Venezia 71 - The cut, la recensione [2]

Per affrontare serenamente The cut occorre dimenticare tutto quello che si sa di Fatih Akin e immaginare di essere in aula magna al liceo

Critico e giornalista cinematografico


Condividi
Fatih Akin è uno dei migliori registi europei, padroneggia tutti i registri e le tecniche che nei suoi momenti migliori mette a all'opera in storie e su personaggi dalla vitalità incontenibile (sia nel bene che nel male), pure macchine d'istinto, che come fossero fatti di vetro non riescono a nascondere niente o forzarsi in alcuna repressione degli istinti e delle volontà. Con The Cut aggiunge al suo campionario di capacità registiche anche il grande affresco storico ma nel farlo letteralmente vende la propria anima.
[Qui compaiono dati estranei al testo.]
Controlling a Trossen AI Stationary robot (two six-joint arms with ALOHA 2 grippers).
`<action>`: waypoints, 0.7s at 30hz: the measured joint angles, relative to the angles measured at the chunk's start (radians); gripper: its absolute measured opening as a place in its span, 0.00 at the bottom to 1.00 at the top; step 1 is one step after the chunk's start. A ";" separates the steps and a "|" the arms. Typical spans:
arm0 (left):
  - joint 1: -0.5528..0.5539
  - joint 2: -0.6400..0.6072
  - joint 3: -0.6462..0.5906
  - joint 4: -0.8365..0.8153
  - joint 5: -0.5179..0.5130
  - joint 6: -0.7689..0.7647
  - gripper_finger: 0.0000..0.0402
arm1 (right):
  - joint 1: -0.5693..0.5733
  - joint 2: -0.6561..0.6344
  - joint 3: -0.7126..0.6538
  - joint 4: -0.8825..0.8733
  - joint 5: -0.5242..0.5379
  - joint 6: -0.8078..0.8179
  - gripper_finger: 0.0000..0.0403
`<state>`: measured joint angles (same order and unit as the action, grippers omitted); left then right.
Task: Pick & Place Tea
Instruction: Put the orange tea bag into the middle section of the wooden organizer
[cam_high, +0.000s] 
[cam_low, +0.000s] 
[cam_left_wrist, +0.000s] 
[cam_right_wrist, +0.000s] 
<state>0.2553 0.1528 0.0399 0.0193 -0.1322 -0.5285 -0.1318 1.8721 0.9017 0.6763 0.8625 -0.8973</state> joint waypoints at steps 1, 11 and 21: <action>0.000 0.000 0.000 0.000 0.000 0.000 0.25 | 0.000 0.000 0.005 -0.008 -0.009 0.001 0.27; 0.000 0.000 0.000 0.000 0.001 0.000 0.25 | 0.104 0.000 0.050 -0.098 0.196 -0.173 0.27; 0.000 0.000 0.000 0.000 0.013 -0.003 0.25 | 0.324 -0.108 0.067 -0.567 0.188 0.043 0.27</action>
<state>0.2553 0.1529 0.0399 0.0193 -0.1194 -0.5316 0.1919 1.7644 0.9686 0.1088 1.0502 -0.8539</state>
Come fosse stato rimpiazzato da un alieno di L'invasione degli ultracorpi dirige un filmone grande e grosso senza nessuna personalità, che già dalla lingua usata (un fastidiosissimo e falso inglese ecumenico in bocca a fabbri armeni dei primi del novecento) tradisce la volontà di perdere individualità ed acquistare benevolenza presso il pubblico più ampio possibile.

Nella più classica delle storie di diaspora personale e odissea per il ricongiungimento un padre perde le figlie durante il grande genocidio armeno. Sopravvissuto per miracolo (ma diventato muto per il taglio alla gola del titolo) affronterà difficoltà insormontabili e viaggi impensabili per ricongiungersi con la propria famiglia o quel che ne resta. La piccola storia nella grande storia, un classico che nelle mani di un maestro del kolossal avrebbe dato vita a movimenti disperati commoventi, piccoli quadri di avventura e indomabile volontà. In The Cut invece c'è tutto tranne questo, dalle molte nozioni, alla lettura storiografica da libro di testo fino ad uno spazio immancabile per la commozione (ben delimitato e chiaro, in modo che tutti si commuovano nel medesimo punto). The cut sembra un film girato da un produttore, nonostante lo spiegamento di abilità e la fluidità del racconto fuori dal comune.

Tutti i cattivi ringhiano e dichiarano apertamente la propria malvagità: "Ma che è morto?" - "E chissenefrega" dicono due operai dopo aver tramortito il protagonista, a sottolinearne la spietata cattiveria. É il terzo capitolo della trilogia Amore, Morte e Satana e di quest'ultimi ce ne sono ma sono così rossi e con il forcone in mano che non mettono mai davvero paura.
Perchè un cineasta così umano e concreto, uno dei pochissimi che sembrano conoscere sul serio quali sono quei minuscoli dettagli che tradiscono un sentimento e rivelano un pensiero, abbia deciso di dimenticarsi d'essere una delle menti più lucide del cinema europeo e abbia deciso di abbandonarsi al fiume del consenso, alla melassa istituzionale, popolare solo a parole, è un mistero. Spero almeno lo abbiano pagato bene e ci finanzi un altro film. Uno vero però.